Net result: it took more than two hours for the results of the vote to be known.
Everybody was well intended, but I think there were a number of factors contributing to the a less-than-desirable end result:
- Unreasonable restrictions (initial statements that computers couldn't be used, or that no more than one computer could be used).
- A single plan, for a situation that didn't happen (200 candidates), rather than multiple plans for different situations. The plan was inflexible.
- Not enough parallelism.
- A final step that was overly complicated.
Of course, it would be much simpler if Washington used a primary, with systems that are already in-place to count votes, but that's a whole 'nother story.
1 comments:
Wonderful analysis, Roy!
Poor planning, lack of parallelism and ungainly data merging are all serious problems, but sadly the two biggest problems are:
1) No one wants to or has the time to head up a credentialing effort, so the task usually falls on "the willing" rather than "the able".
2) Lessons go unlearned. I was shocked last week to hear our Caucus Chair express pride at how quickly and efficiently the LD Caucus went this year. Evidently two hours to process credentials and over two hours to count votes is a job well done, according to those in charge. My sense is that most of the Caucus attendees, like you, had a very different take on how quick and efficient the Caucus process was.
Since I was appointed Chair of the Technology Committee for the State Party, I have a vested in establishing "best practices", if not coming up with a system that we can use in the future.

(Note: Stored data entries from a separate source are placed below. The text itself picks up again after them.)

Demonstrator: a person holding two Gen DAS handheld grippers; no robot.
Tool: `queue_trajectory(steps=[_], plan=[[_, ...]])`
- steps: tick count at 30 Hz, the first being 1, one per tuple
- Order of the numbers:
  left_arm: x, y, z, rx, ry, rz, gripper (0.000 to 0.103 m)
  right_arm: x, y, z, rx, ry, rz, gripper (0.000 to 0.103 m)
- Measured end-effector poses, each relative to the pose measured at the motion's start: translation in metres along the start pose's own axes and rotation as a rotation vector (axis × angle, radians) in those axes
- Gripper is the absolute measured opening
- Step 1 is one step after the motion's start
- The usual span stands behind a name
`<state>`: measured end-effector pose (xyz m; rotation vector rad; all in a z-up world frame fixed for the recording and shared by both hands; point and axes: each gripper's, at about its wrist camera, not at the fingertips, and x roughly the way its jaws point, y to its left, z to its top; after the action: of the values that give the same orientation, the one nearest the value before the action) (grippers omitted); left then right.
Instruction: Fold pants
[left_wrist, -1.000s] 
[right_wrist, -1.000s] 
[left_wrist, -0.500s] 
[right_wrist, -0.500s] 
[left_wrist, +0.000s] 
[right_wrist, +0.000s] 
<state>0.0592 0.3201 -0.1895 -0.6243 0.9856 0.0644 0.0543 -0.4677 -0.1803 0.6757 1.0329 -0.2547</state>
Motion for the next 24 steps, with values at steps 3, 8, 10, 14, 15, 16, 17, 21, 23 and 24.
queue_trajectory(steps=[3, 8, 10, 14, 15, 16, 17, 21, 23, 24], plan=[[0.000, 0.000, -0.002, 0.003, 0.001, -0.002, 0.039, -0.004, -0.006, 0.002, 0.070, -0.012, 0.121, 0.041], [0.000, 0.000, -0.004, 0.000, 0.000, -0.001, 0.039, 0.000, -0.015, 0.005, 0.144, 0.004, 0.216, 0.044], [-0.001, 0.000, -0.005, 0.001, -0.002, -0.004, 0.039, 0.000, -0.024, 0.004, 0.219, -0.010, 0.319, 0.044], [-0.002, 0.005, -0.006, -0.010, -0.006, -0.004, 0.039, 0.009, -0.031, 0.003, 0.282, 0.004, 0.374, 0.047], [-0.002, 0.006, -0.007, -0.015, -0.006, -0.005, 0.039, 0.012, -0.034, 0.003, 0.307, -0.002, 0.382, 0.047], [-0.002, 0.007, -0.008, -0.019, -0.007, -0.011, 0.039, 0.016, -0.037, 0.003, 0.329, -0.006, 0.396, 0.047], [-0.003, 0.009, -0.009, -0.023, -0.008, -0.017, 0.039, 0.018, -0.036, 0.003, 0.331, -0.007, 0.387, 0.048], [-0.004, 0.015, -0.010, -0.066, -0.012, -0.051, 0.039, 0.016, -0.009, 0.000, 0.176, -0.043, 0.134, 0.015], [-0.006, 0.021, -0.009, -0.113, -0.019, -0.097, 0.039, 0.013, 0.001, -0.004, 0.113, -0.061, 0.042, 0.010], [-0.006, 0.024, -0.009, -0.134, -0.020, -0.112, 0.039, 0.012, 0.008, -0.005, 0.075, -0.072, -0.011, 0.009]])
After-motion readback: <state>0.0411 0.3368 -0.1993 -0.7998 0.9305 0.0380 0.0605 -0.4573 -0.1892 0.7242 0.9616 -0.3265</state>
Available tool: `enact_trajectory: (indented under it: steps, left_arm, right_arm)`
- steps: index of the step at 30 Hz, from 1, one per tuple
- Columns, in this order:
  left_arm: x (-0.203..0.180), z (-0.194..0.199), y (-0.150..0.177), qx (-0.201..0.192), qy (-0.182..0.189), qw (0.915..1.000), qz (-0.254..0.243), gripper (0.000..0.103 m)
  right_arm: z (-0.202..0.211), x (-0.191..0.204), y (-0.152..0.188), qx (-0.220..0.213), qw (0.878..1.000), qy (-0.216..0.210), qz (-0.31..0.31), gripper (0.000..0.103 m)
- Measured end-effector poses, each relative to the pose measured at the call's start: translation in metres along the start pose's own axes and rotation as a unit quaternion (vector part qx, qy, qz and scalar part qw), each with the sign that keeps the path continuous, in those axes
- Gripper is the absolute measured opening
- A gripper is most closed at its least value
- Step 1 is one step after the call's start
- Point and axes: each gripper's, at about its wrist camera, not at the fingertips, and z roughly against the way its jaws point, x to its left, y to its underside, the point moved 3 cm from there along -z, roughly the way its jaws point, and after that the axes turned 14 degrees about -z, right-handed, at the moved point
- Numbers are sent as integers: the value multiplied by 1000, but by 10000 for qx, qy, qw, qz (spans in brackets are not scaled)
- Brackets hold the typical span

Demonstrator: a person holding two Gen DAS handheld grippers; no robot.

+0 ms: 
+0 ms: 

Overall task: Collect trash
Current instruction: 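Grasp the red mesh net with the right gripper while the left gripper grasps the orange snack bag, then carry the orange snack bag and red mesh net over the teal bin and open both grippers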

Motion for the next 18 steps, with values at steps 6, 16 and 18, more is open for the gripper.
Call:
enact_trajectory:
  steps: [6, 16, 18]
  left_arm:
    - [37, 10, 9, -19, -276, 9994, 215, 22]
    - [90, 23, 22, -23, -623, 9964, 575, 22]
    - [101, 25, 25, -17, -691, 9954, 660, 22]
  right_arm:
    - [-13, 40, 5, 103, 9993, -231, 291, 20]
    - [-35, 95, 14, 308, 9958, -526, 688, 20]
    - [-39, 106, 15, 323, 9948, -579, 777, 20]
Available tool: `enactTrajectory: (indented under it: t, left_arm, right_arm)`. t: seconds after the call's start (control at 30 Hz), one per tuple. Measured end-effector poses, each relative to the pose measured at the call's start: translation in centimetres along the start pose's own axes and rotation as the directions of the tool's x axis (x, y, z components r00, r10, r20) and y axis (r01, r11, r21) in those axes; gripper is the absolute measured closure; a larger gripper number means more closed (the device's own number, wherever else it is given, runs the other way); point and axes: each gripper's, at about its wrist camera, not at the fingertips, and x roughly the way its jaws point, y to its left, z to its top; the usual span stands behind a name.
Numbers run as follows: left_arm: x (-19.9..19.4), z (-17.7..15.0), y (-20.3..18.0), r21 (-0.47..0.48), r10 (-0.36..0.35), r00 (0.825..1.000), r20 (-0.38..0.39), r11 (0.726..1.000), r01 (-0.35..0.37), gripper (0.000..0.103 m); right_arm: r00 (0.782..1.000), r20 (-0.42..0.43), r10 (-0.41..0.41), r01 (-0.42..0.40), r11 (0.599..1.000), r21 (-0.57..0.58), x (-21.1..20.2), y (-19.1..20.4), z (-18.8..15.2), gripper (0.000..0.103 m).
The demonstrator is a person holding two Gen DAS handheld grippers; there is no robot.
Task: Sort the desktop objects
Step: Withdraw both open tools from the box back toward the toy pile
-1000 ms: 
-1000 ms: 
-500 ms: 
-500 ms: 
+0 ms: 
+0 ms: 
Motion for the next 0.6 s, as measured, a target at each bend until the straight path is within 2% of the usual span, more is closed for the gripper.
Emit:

Naturally, allocating delegates through a Primary would "solve" the Credentials part of the Caucus delay problem. You should encourage your readers to contact their Democratic State Committee members and urge them in that direction. The State Party Chair is, or least was, deadset against one, so the more Democrats that make our voices heard the better. I can tell you that your State Committee man, who had the pleasure of your company during your LD Caucus, not only voted for us allocating delegates via a primary this year, but made an impassioned plea for a primary on behalf of the Technology Committee as well, but he (I) was in the minority.